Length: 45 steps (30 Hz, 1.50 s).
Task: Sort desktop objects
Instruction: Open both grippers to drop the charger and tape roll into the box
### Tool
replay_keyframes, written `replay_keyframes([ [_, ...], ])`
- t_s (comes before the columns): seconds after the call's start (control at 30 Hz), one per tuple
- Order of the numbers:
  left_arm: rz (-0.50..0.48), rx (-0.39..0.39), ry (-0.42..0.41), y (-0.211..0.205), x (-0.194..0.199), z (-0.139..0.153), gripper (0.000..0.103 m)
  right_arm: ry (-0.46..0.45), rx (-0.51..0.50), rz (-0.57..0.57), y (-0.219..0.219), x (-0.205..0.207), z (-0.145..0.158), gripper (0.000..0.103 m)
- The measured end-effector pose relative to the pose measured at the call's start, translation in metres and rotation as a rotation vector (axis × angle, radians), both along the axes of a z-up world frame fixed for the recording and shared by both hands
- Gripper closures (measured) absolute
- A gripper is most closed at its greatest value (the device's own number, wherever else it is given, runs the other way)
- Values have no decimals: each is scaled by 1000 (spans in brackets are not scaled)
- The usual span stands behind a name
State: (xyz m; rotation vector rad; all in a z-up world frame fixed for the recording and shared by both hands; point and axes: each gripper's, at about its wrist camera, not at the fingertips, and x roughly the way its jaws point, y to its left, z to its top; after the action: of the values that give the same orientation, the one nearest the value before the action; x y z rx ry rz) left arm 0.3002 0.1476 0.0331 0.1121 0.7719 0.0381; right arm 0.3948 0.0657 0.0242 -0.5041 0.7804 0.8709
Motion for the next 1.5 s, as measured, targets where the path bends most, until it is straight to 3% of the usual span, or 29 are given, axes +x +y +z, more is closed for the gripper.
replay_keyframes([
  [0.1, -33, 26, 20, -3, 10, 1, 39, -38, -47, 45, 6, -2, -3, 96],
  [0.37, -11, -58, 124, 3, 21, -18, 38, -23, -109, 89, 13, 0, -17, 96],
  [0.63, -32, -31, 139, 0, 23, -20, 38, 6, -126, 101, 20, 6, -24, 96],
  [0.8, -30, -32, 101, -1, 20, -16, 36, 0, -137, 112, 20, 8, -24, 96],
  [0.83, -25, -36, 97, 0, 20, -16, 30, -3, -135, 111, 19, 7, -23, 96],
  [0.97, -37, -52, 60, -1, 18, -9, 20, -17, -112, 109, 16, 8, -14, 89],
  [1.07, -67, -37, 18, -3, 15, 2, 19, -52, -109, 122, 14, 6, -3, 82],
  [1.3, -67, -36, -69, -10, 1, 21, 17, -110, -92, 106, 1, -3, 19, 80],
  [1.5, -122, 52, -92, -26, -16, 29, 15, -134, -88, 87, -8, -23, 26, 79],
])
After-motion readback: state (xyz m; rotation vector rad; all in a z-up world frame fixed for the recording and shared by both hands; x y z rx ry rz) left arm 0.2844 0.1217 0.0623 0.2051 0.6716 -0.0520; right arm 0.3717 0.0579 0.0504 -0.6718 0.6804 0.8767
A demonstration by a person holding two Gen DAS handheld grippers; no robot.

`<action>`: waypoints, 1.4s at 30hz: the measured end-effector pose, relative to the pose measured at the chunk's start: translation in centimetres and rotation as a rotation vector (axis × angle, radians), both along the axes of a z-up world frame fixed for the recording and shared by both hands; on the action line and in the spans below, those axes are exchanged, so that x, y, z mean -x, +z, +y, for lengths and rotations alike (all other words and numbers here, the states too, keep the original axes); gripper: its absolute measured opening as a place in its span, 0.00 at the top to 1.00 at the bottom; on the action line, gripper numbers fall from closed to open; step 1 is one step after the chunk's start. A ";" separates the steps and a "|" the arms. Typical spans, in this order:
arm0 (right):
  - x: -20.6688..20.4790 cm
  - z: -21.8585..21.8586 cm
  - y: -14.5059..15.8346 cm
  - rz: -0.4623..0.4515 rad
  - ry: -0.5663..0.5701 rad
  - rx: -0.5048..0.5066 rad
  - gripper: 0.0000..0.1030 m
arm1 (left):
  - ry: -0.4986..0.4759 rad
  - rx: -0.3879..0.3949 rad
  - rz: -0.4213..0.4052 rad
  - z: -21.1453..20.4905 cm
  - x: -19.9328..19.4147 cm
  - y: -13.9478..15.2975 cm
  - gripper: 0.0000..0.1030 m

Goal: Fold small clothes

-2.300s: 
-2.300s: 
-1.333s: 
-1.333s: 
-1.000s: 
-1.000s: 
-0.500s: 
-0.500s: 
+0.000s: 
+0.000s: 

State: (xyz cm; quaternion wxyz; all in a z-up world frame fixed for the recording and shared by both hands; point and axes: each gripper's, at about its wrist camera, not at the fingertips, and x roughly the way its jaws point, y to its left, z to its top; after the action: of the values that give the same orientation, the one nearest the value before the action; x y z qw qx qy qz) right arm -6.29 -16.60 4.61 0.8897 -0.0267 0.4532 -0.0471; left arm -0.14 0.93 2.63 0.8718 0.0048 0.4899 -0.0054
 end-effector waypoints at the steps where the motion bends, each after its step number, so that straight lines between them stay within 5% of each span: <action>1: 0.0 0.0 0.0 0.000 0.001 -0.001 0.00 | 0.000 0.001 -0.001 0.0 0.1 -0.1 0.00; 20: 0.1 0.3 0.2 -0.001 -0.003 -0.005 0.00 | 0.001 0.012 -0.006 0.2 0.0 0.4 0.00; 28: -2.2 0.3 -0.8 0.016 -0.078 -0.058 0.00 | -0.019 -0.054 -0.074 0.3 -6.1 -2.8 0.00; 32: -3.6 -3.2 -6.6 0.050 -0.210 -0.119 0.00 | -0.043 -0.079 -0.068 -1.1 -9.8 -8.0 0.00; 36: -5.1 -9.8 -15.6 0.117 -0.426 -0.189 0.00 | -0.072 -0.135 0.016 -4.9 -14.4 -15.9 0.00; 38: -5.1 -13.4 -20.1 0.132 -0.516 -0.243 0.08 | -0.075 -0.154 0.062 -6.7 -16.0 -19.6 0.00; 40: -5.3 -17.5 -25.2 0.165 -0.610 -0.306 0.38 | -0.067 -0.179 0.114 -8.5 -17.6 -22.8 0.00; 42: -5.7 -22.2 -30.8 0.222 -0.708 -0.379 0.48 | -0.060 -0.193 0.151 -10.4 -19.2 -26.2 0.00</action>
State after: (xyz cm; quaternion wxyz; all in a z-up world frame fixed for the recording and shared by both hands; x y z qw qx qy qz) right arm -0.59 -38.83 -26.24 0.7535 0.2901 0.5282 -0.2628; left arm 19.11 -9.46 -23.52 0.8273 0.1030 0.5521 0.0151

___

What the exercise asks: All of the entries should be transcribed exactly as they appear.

Answer section:
Length: 45 steps (30 Hz, 1.50 s).
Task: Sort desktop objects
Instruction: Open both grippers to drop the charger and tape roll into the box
### Tool
replay_keyframes, written `replay_keyframes([ [_, ...], ])`
- t_s (comes before the columns): seconds after the call's start (control at 30 Hz), one per tuple
- Order of the numbers:
  left_arm: rz (-0.50..0.48), rx (-0.39..0.39), ry (-0.42..0.41), y (-0.211..0.205), x (-0.194..0.199), z (-0.139..0.153), gripper (0.000..0.103 m)
  right_arm: ry (-0.46..0.45), rx (-0.51..0.50), rz (-0.57..0.57), y (-0.219..0.219), x (-0.205..0.207), z (-0.145..0.158), gripper (0.000..0.103 m)
- The measured end-effector pose relative to the pose measured at the call's start, translation in metres and rotation as a rotation vector (axis × angle, radians), both along the axes of a z-up world frame fixed for the recording and shared by both hands
- Gripper closures (measured) absolute
- A gripper is most closed at its greatest value (the device's own number, wherever else it is given, runs the other way)
- Values have no decimals: each is scaled by 1000 (spans in brackets are not scaled)
- The usual span stands behind a name
State: (xyz m; rotation vector rad; all in a z-up world frame fixed for the recording and shared by both hands; point and axes: each gripper's, at about its wrist camera, not at the fingertips, and x roughly the way its jaws point, y to its left, z to its top; after the action: of the values that give the same orientation, the one nearest the value before the action; x y z rx ry rz) left arm 0.3002 0.1476 0.0331 0.1121 0.7719 0.0381; right arm 0.3948 0.0657 0.0242 -0.5041 0.7804 0.8709
Motion for the next 1.5 s, as measured, targets where the path bends most, until it is straight to 3% of the usual span, or 29 are given, axes +x +y +z, more is closed for the gripper.
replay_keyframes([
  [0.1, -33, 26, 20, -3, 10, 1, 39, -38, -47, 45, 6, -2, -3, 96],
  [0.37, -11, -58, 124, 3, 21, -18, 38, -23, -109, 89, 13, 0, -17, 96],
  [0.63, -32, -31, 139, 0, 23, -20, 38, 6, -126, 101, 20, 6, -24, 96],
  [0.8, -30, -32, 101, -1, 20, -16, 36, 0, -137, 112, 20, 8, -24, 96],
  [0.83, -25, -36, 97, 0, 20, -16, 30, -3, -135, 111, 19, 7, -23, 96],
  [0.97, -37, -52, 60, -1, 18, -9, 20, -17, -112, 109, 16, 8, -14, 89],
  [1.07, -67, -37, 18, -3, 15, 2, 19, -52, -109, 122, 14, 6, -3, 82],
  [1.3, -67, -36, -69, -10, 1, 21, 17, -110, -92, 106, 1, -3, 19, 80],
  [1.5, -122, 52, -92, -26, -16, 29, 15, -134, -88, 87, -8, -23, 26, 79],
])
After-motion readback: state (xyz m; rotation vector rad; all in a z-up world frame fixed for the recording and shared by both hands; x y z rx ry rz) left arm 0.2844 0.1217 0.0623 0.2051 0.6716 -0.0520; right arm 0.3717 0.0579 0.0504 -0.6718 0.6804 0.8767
A demonstration by a person holding two Gen DAS handheld grippers; no robot.

`<action>`: waypoints, 1.4s at 30hz: the measured end-effector pose, relative to the pose measured at the chunk's start: translation in centimetres and rotation as a rotation vector (axis × angle, radians), both along the axes of a z-up world frame fixed for the recording and shared by both hands; on the action line and in the spans below, those axes are exchanged, so that x, y, z mean -x, +z, +y, for lengths and rotations alike (all other words and numbers here, the states too, keep the original axes); gripper: its absolute measured opening as a place in its span, 0.00 at the top to 1.00 at the bottom; on the action line, gripper numbers fall from closed to open; step 1 is one step after the chunk's start. A ";" separates the steps and a "|" the arms. Typical spans, in this order:
arm0 (right):
  - x: -20.6688..20.4790 cm
  - z: -21.8585..21.8586 cm
  - y: -14.5059..15.8346 cm
  - rz: -0.4623..0.4515 rad
  - ry: -0.5663..0.5701 rad
  - rx: -0.5048..0.5066 rad
  - gripper: 0.0000..0.1030 m
arm1 (left):
  - ry: -0.4986..0.4759 rad
  - rx: -0.3879..0.3949 rad
  - rz: -0.4213..0.4052 rad
  - z: -21.1453..20.4905 cm
  - x: -19.9328..19.4147 cm
  - y: -13.9478..15.2975 cm
  - gripper: 0.0000..0.1030 m

Goal: Fold small clothes

-2.300s: 
-2.300s: 
-1.333s: 
-1.333s: 
-1.000s: 
-1.000s: 
-0.500s: 
-0.500s: 
+0.000s: 
+0.000s: 

State: (xyz cm; quaternion wxyz; all in a z-up world frame fixed for the recording and shared by both hands; point and axes: each gripper's, at about its wrist camera, not at the fingertips, and x roughly the way its jaws point, y to its left, z to its top; after the action: of the values that give the same orientation, the one nearest the value before the action; x y z qw qx qy qz) right arm -6.29 -16.60 4.61 0.8897 -0.0267 0.4532 -0.0471; left arm -0.14 0.93 2.63 0.8718 0.0048 0.4899 -0.0054
 end-effector waypoints at the steps where the motion bends, each after its step number, so that straight lines between them stay within 5% of each span: <action>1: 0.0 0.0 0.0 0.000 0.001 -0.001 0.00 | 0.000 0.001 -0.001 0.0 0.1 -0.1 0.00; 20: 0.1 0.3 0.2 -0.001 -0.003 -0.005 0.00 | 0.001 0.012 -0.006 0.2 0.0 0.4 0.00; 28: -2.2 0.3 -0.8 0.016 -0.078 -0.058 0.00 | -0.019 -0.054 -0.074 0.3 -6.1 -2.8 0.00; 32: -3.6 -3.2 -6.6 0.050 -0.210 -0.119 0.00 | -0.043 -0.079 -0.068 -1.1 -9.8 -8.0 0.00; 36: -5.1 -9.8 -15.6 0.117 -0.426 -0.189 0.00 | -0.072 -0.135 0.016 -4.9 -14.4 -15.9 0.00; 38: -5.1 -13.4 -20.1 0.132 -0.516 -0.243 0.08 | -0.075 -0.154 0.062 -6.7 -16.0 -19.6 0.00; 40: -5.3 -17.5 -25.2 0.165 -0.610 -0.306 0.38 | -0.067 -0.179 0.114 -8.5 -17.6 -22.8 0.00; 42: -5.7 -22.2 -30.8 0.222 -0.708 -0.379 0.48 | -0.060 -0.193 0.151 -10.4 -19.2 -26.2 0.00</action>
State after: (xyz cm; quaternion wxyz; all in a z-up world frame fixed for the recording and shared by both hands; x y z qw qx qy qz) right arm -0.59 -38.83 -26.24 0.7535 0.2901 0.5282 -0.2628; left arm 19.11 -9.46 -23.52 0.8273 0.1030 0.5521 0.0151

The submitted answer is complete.